身近な人々との「絆」が、人間関係における「信用・信頼」を生み出してきたのかもしれません。
日本人が、例え、初めて会った方に対しても「信用・信頼」を持ちえたのも、身近な方々との「絆」が背景にあるのではないでしょうか。
それが「日本人の思いやり」の原点かもしれません。
「思いやり」は、身近な方々との絆や信頼関係があってこそ、持ちえると言えるのではないでしょうか。
ただ。
度重なる緊急事態宣言。
この人間関係の分断により、日本の大きな価値「絆」が薄らぐ可能性があります。
緊急事態宣言と、まん延防止等重点措置による人間関係の危機。
コロナの危機、経済の危機も大きいですが、この人と人との「絆」の危機は、最も日本にとって大きな打撃となるのではないでしょうか。

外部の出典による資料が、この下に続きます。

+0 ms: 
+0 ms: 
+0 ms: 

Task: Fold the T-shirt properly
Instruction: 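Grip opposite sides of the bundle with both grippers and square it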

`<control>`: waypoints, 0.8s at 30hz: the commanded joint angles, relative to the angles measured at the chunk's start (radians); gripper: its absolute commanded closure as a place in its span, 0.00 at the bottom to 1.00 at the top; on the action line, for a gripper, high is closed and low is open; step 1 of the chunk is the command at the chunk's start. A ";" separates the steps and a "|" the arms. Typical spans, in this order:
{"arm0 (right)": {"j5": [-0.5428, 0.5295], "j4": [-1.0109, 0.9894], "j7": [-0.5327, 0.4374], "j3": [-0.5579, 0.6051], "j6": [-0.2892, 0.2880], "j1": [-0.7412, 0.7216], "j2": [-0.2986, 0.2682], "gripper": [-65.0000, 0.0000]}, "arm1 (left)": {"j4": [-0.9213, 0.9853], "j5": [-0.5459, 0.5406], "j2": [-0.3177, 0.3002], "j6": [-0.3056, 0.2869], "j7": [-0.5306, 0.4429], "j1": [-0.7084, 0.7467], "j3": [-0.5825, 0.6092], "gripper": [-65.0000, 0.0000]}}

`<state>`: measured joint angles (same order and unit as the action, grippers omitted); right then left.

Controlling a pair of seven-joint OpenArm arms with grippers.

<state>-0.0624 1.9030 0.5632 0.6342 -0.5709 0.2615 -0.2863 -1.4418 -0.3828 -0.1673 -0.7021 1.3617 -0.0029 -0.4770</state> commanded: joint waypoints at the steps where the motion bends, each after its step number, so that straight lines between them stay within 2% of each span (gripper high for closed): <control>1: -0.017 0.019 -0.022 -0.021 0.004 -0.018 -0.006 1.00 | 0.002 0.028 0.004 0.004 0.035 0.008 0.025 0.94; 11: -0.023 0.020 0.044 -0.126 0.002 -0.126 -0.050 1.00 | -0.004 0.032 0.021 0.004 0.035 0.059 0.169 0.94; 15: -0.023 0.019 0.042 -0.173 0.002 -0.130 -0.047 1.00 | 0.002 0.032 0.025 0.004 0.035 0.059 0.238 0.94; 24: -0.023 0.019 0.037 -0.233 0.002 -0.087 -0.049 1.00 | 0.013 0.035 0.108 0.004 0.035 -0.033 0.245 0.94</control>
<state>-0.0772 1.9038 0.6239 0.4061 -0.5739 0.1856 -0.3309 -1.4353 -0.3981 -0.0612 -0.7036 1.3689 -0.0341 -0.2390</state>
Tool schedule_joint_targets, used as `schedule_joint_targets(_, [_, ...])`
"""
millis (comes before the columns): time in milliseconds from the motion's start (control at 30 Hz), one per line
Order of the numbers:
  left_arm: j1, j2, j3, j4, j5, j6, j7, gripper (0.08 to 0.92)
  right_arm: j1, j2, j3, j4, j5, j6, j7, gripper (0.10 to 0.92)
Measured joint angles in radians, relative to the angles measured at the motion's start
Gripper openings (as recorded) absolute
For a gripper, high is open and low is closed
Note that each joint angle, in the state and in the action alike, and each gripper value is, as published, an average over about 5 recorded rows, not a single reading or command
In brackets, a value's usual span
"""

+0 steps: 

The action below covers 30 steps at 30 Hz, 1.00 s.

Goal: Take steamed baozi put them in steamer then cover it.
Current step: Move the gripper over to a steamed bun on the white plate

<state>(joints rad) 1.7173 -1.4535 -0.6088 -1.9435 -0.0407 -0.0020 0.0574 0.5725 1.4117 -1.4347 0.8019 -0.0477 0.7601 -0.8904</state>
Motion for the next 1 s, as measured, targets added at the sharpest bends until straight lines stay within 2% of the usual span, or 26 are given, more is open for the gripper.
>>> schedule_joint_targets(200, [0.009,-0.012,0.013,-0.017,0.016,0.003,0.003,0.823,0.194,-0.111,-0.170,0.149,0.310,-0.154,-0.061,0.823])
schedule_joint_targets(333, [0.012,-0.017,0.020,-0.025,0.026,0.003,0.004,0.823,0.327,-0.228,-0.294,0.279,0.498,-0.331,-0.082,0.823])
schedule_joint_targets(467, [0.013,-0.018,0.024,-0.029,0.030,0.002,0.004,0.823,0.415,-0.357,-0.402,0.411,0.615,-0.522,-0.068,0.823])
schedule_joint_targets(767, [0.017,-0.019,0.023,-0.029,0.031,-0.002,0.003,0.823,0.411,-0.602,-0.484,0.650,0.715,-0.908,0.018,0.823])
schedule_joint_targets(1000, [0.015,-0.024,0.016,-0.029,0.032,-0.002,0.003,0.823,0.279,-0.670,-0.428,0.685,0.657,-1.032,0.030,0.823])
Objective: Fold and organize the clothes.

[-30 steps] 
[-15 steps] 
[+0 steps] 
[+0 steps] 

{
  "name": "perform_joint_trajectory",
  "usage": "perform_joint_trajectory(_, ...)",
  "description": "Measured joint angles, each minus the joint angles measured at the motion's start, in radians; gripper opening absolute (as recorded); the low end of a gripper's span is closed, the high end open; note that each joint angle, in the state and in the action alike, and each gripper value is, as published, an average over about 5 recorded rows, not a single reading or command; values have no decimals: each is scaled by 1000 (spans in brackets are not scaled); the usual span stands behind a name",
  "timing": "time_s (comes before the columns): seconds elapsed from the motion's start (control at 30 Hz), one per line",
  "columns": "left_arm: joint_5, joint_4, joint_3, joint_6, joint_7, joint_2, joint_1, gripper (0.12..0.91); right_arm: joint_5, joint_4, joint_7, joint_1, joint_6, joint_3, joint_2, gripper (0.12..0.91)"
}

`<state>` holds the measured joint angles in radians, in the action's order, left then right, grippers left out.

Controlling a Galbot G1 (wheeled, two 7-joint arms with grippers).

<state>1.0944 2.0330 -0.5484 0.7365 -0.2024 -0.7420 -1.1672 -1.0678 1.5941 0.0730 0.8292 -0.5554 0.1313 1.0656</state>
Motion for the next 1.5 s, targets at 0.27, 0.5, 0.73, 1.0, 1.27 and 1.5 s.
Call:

そういえば、以前、あるアンケートで、死を迎える方々が最後に残した後悔のランキングを見たことがあります。
その上位に連ねていたが、家族や友人との関係性でした。
疎遠になった方々との復縁や、もっと自分から積極的に声をかけて会っておくべきだった、という内容でした。
人との関係は、辛いこともあります。
ただ、何事にも代えがたい「幸せ」とつながっていることも多いのかもしれません。
そこには、人生における、かけがいのない「一番大切なモノ」が、あるのではないでしょうか。
今一度、私たちは、緊急事態宣言によって失うものは何か、しっかりと深く、考えることが必要なのかもしれません。